После каждой серии все хором бежали в туалет и на кухню – чайники ставить. Коридоры оживлялись. Дети играли в войну, то и дело раздавалось: "Внимание, внимание. Говорит Германия, сегодня ночью под мостом поймали Гитлера с хвостом"; мужики курили, азартно обсуждая марки немецких автомобилей, достоинства и недостатки военной техники, бабы кучковались, на сей раз судача не о соседях, а о персонажах ненаглядного телесериала. Глаза их горели, на щеках играл румянец. Осуждали всех, кроме Штирлица, особенно радистку, которая, рожая, закричала "мама" и чуть не погубила операцию: "Ну чо орать? Подумаешь, ципа-дрипа, а как мы по пятеро и ни гугу?" и Плейшнера: "Бестолочь. Предупреждали ведь. Не-е, попёр не глядя. Вот и получил, интеллигент несчастнай". А как все обмерли, когда Мюллер произнёс свою знаменитую фразу: "Вас, Штирлиц, я попрошу остаться"?
В "едином порыве" пятьдесят с лишним лет прожившая на голодном пайке производственно-героических тем страна отдалась этому первому телевизионному шлягеру – незаконному сыну восточной идеологии и западной эстетики. Отдалась, с наслаждением съела, дочиста обсосала косточки деталей и отрыгнула в виде сотен анекдотов. Самым смешным в то время казался:
– Мюллер спрашивает: "Штирлиц, вы еврей?", тот автоматически: "Нет, – я русский".
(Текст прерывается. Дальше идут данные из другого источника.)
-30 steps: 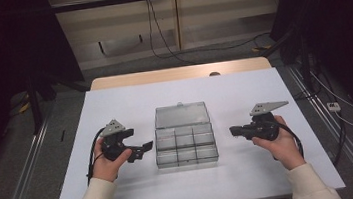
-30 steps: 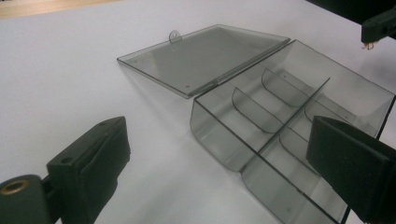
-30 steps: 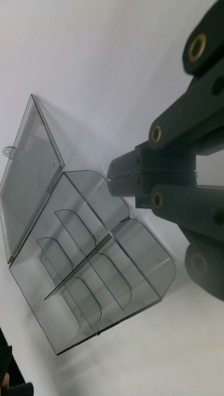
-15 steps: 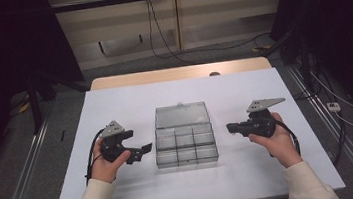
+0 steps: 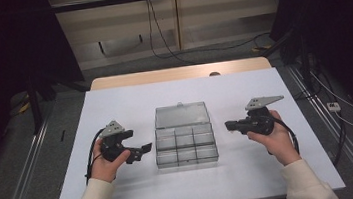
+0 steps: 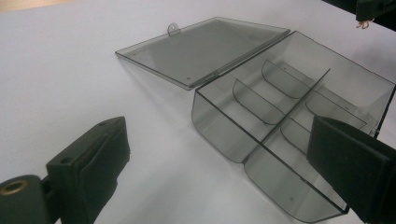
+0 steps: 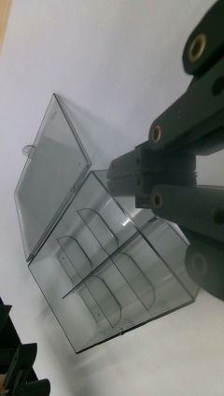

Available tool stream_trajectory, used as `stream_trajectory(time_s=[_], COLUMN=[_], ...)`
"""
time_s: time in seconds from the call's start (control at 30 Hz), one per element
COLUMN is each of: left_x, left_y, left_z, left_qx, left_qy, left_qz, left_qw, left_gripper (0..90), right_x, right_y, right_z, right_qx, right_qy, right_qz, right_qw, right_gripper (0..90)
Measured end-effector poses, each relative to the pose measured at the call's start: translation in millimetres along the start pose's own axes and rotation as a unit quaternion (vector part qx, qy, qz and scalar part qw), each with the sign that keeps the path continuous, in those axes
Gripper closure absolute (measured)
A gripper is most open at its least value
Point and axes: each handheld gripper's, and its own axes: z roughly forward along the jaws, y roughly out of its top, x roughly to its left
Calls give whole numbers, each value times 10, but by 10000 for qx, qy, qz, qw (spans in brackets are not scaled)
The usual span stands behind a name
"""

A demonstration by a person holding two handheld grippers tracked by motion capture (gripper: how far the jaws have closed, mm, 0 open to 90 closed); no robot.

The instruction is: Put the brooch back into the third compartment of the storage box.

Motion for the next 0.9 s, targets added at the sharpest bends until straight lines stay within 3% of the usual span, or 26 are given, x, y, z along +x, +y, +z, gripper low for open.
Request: stream_trajectory(time_s=[0.9], left_x=[-18], left_y=[-38], left_z=[-19], left_qx=[68], left_qy=[-13], left_qz=[-1], left_qw=[10000], left_gripper=[59], right_x=[27], right_y=[90], right_z=[71], right_qx=[-49], right_qy=[61], right_qz=[-73], right_qw=[9999], right_gripper=[900])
В нём всех радовал как бы двойной юмор. Ведь Мюллера-то играл кто? Это модно было в те годы – доверять евреям роли фашистов в кино. Мне ли этого не знать. Через десять лет после того памятного просмотра "Семнадцати мгновений весны" мне довелось породниться с Кальтенбруннером, то есть выйти замуж за внучатого племянника актёра, игравшего его роль, но речь здесь не об этом.
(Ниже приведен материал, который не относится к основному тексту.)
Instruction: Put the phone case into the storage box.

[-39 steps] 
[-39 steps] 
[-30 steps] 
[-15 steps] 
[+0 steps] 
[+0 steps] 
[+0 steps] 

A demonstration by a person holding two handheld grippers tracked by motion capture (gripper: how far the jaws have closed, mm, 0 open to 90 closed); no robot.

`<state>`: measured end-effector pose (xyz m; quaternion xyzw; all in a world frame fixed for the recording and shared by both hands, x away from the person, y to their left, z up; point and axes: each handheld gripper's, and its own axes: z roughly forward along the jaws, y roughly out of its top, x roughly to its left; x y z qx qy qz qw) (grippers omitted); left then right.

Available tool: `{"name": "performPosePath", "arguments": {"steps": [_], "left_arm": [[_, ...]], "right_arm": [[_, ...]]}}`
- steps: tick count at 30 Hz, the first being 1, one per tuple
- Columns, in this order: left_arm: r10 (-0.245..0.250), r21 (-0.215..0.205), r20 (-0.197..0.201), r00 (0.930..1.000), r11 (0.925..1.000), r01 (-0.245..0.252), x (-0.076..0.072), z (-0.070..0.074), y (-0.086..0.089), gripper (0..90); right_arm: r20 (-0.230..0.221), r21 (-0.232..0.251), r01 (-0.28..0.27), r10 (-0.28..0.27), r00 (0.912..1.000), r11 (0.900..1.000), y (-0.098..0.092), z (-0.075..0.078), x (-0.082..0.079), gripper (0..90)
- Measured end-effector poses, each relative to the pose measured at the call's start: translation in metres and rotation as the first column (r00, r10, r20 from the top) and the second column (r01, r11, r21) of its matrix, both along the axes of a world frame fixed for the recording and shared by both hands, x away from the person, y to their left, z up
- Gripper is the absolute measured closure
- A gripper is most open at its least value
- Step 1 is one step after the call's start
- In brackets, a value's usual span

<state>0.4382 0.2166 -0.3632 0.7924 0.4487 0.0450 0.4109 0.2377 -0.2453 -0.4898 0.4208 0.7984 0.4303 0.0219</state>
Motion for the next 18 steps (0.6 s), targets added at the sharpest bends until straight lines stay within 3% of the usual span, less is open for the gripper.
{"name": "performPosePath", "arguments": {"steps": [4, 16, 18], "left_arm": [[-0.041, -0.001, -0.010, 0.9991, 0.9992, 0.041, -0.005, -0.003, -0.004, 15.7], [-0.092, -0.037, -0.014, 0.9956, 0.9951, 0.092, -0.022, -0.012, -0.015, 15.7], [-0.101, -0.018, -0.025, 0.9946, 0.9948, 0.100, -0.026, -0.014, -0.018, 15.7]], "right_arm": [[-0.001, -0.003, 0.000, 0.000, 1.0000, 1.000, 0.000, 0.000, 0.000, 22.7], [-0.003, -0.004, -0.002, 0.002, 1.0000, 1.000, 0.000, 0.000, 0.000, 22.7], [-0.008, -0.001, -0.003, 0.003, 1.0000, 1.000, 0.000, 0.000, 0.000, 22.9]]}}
После выхода "Семнадцати мгновений" никто никогда больше не называл меня "Исайкой-балалайкой". Раз и навсегда я стала "Штирлицем".
На переменах одноклассники осаждали:
– Ну Оль, в натуре, скажи, кто тебе Штирлиц-то?
И в натуре я отвечала.
– Отец.
Попробовали бы они со мной поспорить. За свою идеальную мечту я готова была любому харю начистить. Я так с ней сроднилась, что даже учителя смирились.
– Штирлиц, – с едва заметной усмешкой вызывали они к доске, – посмотрим, как ты оправдаешь доверие своего знаменитого родителя.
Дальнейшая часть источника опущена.